Mid-range RRP unlikely to see this Androidbook giving Chromebooks a sleepless night

hp slatebook 14 android

When word that HP had a 14-inch Android-based laptop in the works leaked many of the Chromebook faithful held their breath in nervous anticipation.

Would this be the device to convince the mainstream that Google’s mobile OS is a worthy rival to a traditional desktop OS?

It’s long been argued that Android is the more attractive of Google’s two consumer-facing operating systems. It’s the one people are most familiar with (what with it dominating in smartphone and tablet usage), and it’s the one whose app ecosystem folks are already (monetarily) invested in.

But as the first generation Chromebooks found out to their cost, pricing is everything.

Price Rise

When HP formally announced their (then upcoming) Slatebook 14 to press back in June it had a recommended retail price of $399. But the model now available to US buyers has seen its price tag slightly engorged.

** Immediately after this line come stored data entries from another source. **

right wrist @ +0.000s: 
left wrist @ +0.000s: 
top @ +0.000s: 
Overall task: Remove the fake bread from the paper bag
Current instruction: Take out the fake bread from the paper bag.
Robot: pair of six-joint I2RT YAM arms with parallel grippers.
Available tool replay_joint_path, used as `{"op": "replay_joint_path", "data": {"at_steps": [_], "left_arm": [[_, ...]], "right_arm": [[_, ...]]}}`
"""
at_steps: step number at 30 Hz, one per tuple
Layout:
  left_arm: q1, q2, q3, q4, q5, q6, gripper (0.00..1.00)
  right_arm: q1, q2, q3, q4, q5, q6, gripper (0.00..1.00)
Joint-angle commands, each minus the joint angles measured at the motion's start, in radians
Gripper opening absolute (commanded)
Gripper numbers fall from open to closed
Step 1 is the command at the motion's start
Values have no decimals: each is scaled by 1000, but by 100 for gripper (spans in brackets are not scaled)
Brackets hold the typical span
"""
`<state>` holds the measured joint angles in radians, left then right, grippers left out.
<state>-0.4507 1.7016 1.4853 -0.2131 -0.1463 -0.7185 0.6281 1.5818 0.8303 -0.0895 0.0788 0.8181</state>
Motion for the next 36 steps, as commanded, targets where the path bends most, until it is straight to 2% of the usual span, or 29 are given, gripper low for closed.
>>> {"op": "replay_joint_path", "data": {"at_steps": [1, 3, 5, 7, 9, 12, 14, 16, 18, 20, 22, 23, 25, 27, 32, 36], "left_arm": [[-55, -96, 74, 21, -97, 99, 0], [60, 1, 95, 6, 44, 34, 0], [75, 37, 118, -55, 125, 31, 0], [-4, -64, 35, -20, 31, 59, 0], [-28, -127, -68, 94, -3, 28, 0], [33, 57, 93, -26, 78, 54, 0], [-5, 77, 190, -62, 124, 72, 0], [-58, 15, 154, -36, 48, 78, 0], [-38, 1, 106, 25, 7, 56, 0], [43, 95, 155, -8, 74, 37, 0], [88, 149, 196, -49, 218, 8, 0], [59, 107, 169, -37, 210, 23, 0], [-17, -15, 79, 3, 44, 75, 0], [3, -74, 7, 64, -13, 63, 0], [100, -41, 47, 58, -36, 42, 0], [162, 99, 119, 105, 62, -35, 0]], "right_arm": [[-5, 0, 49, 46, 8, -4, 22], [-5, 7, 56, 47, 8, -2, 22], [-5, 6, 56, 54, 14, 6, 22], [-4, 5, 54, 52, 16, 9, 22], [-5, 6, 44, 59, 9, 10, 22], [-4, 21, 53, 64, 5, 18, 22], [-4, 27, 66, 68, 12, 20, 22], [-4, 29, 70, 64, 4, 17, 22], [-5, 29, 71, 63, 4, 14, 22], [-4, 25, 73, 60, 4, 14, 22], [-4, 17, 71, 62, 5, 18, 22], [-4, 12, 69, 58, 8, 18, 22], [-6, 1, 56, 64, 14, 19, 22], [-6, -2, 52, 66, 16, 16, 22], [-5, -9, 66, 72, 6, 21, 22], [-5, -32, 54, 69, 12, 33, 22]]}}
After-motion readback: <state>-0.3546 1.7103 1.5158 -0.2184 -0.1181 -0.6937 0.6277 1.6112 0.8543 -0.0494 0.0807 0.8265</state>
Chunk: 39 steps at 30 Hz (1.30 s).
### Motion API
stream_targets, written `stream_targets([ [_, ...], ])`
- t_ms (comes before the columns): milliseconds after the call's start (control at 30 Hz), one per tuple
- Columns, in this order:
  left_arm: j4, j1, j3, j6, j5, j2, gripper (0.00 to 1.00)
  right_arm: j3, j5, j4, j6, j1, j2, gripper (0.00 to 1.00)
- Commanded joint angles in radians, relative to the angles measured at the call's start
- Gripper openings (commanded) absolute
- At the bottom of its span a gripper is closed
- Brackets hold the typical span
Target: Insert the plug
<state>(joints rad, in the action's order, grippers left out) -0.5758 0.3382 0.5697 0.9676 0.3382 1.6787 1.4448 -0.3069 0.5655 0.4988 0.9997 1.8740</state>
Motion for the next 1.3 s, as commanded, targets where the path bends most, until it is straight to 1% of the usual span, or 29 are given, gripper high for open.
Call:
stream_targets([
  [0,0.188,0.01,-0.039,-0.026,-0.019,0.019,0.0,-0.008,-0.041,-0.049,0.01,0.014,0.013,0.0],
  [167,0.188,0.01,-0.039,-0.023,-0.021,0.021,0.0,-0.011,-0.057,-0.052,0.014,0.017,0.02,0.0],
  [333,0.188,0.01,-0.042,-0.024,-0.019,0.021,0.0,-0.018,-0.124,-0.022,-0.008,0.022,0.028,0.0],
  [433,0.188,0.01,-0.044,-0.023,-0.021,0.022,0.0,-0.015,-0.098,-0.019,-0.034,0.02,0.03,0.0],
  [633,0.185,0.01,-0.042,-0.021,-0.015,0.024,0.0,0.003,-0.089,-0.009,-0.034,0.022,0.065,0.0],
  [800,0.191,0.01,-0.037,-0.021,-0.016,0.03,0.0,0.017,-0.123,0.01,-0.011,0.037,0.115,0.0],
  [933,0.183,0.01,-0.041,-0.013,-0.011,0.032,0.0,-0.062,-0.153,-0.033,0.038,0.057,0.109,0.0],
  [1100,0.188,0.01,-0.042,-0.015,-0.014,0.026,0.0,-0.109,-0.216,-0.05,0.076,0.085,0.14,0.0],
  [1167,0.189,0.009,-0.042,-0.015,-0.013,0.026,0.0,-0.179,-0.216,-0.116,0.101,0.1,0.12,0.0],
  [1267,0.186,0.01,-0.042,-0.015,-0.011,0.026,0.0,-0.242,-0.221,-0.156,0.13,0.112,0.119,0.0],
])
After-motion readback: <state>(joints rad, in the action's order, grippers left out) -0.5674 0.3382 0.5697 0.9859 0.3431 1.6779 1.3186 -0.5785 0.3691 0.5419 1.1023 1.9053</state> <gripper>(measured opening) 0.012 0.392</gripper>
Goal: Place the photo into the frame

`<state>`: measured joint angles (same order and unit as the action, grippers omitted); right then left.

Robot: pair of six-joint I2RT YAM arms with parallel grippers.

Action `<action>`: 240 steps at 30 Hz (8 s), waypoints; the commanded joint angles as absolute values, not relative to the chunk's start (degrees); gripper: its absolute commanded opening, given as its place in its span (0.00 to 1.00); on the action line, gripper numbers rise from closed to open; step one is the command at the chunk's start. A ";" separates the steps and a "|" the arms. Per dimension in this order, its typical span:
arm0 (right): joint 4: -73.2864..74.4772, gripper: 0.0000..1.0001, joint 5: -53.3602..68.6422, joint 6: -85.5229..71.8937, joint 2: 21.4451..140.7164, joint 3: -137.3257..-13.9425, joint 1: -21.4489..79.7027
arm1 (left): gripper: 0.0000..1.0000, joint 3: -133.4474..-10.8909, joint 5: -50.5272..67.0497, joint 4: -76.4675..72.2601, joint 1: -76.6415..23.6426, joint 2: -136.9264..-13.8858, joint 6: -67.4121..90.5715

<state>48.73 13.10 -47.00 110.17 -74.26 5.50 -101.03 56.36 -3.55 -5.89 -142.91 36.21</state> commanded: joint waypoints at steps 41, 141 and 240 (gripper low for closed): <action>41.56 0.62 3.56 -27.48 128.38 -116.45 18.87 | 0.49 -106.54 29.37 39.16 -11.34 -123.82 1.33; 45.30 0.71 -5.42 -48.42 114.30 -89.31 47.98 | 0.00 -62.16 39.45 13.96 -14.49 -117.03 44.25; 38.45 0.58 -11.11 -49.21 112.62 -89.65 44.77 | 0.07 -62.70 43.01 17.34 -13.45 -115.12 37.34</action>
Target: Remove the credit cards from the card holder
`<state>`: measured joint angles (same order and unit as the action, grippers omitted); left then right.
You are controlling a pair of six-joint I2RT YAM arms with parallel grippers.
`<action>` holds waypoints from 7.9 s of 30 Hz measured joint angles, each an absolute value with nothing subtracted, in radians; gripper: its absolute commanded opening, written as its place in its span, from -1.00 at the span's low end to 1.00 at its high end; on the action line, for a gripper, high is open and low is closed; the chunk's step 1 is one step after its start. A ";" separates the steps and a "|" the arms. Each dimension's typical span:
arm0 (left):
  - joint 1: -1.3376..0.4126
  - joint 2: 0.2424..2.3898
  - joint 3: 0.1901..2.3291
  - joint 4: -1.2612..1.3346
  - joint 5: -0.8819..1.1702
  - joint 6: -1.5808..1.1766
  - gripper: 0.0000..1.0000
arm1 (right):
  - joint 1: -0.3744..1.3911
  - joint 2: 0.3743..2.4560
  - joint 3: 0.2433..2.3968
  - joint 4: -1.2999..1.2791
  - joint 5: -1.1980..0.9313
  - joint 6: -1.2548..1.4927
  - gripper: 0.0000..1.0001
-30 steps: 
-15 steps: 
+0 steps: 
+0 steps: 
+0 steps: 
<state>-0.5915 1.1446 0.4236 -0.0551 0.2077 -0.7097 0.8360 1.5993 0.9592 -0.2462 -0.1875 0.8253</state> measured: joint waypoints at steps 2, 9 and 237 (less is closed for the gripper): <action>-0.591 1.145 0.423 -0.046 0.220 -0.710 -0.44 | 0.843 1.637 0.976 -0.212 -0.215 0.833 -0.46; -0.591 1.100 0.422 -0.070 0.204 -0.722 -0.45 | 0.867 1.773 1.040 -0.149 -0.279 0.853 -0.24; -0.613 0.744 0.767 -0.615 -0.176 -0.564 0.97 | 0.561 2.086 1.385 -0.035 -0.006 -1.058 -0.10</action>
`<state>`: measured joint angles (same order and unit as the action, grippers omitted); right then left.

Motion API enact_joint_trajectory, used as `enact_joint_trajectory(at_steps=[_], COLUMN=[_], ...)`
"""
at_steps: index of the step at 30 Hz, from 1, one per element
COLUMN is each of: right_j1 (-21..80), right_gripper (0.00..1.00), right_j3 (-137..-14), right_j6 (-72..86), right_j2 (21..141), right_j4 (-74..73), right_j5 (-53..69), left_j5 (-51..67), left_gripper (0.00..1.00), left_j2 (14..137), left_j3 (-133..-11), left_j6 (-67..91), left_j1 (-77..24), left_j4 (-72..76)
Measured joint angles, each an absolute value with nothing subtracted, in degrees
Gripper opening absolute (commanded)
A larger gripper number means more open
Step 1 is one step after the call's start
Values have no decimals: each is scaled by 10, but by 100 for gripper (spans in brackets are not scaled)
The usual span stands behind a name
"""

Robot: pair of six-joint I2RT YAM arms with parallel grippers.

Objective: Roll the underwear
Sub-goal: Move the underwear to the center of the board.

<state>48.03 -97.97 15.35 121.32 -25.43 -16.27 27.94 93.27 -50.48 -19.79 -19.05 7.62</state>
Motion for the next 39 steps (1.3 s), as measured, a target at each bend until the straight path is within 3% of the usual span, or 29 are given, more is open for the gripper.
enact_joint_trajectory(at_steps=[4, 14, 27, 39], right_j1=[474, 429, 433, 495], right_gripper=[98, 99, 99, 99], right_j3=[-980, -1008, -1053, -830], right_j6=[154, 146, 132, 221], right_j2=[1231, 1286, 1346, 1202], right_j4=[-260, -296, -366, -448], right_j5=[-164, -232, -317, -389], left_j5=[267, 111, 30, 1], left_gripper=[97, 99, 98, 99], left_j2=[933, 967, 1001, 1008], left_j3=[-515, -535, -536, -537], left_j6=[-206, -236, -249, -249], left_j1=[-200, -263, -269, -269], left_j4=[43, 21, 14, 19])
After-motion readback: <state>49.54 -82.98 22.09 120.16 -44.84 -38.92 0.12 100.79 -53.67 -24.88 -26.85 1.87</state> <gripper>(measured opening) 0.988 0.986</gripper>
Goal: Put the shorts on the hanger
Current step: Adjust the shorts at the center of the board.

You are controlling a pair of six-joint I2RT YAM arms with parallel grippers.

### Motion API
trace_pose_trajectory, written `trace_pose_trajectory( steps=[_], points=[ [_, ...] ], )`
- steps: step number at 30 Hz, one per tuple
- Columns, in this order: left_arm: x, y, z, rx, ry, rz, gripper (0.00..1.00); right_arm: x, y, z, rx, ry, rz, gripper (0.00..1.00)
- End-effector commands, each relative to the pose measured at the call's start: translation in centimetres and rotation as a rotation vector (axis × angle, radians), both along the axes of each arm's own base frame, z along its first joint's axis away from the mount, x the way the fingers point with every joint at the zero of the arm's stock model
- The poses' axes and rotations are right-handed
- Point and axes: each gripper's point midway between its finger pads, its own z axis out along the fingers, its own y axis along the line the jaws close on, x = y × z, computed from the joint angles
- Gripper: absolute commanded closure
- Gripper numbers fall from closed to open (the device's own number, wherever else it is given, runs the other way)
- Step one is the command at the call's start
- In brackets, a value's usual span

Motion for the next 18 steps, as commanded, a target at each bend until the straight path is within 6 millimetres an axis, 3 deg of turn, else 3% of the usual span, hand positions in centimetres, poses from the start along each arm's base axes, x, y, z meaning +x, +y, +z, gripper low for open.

The base model now starts at $429.99, an increase of almost $30 on that originally anticipated.

For this consumers get a 14-inch (1920×1080) touchscreen notebook using an Nvidia Tegra 4 1.8GHz quad-core processor, 2GB RAM and 16GB eMMC storage and running Android 4.3. It comes with built-in 802.11b/g/n Wi-Fi and Bluetooth, a HD webcam, three USB ports, HDMI out and a micro-SD card slot for bulking the storage space.

Compared to other Android notebooks (most of which are small ‘hybrid’ tablets with optional keyboard docks) the Slatebook 14 poses a tempting, albeit premium, alternative.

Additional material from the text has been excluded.